Direktur Sritex Allan Moran Severino mengatakan penundaan tersebut terjadi setelah perseoran mempertimbangkan dampak yang mengerikan dari pandemi COVID-19 dan penerapakan PPKM Darurat terhadap produktivitas dan penjualan perusahaan.

"Akibat memburuknya pandemi COVID-19 di Indonesia dan adanya pemberlakukan PPKM Darurat, telah menunda persiapan dan finalisasi Rencana Bisnis dan Proyeksi Keuangan (perseoran)," ujarnya dalam keterbukaan informasi di Bursa Efek Indonesia, Jumat, 30 Juli 2021.

Dia menjelaskan bahwa perseroan sebelumnya menunjuk PT AJCapital Advisory (AJCapital) menjadi penasihat restrukturisasi internasional guna melakukan peninjauan terhadap bisnis dan kondisi keuangan Grup Sritex. 

Konsultan jasa permodalan tersebut pun telah melakukan penyusunan proposal restrukturisasi yang diusulkan Grup Sritex.

Adapun tujuan dari proposal restrukturisasi utang tersebut adalah untuk menyelamatkan pekerjaan lebih dari 17.000 karyawan yang bergantung hidup pada Grup Sritex.

Rencananya, proposal tersebut akan dipresentasikan pada pertengahan Juli ini.

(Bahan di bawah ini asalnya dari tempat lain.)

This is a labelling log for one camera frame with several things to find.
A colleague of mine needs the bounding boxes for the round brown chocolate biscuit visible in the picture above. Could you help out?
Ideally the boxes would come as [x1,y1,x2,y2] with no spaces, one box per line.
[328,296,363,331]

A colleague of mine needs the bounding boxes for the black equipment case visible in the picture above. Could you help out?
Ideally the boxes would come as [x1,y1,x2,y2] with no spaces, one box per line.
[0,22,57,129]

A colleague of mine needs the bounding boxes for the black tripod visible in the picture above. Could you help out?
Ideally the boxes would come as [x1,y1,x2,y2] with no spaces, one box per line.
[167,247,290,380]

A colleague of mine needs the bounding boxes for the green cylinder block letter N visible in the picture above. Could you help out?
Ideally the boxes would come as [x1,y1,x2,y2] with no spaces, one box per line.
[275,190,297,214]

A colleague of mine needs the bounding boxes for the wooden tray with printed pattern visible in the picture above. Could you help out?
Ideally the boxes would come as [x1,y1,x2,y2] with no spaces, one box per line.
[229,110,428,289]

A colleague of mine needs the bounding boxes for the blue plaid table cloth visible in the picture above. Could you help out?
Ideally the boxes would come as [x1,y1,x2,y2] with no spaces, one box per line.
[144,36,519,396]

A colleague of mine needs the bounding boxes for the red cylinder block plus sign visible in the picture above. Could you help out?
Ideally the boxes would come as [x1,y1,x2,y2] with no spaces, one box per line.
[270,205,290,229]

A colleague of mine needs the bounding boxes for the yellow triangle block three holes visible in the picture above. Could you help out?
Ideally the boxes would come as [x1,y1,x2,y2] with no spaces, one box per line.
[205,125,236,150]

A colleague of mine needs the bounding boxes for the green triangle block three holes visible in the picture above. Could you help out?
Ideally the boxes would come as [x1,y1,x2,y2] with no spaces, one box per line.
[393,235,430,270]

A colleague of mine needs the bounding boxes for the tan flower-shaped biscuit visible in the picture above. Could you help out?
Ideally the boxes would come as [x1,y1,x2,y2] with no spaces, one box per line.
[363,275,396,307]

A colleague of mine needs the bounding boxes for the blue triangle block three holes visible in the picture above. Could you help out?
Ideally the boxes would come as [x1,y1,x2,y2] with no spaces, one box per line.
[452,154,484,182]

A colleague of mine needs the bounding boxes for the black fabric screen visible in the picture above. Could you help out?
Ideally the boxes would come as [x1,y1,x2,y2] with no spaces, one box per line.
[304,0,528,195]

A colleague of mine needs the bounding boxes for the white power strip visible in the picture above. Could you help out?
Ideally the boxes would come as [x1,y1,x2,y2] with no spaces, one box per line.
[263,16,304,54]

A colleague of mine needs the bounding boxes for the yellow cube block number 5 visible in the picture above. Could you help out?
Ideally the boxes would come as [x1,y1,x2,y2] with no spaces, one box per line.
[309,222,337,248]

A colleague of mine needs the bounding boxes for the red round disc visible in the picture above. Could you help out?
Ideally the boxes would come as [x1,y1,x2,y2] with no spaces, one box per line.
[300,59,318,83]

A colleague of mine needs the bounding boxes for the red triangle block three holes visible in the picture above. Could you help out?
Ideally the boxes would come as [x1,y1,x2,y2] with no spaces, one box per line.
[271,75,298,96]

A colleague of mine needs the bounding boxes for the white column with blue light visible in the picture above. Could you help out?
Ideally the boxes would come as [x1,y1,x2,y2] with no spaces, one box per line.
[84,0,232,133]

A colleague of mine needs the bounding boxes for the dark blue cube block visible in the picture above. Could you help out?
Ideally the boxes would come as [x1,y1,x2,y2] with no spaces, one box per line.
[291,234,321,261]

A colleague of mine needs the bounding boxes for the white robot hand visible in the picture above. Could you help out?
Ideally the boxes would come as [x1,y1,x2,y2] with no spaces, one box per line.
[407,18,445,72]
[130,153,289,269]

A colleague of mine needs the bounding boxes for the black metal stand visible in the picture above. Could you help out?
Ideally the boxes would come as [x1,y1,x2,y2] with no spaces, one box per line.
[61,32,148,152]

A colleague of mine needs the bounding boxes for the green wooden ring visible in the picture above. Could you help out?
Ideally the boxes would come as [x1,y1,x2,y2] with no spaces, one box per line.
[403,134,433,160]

Namun karena kebijakan PPKM Darurat sejak 3 Juli, maka perusahaan dan AJCapital bersepakat menunda untuk menyerahkan proposal bisnis dan kondisi keuangan kepada kreditor pada pertengahan Agustus. Hal itu menyusul berakhirnya pemberlakukan PPKM Darurat pada 2 Agustus.

"Grup Sritex telah berkomitmen untuk menerapkan restrukturisasi dengan tepat waktu. Grup Sritex bekerja tanpa lelah dengan AJCapital untuk mempersiapkan dan menyelesaikan Rencana Bisnis dan Proyeksi Keuangan, dan memastikan bahwa itu adalah cara yang tepat sebagai usaha berkelanjutan untuk Grup Sritex," papar Allan.

Dia menegaskan meski terpukul COVID-19 yang menyebabkan turunnya pendapatan, perusahaan tidak berencana menghentikan ribuan karyawannya.

Perseroan, kata dia, tetap mempertimbangkan langkah-langkah strategis untuk menyelamatkan keuangan dengan mengevaluasi sejumlah linis bisnis yang menyebabkan rendahnya tingkat produktivitas dan penjualan. 

Mulai dari tingkat persaingan yang makin tinggi di pasaran hingga kelangkaan peti kemas akibat pembatasan aktivitas selama PPKM Darurat.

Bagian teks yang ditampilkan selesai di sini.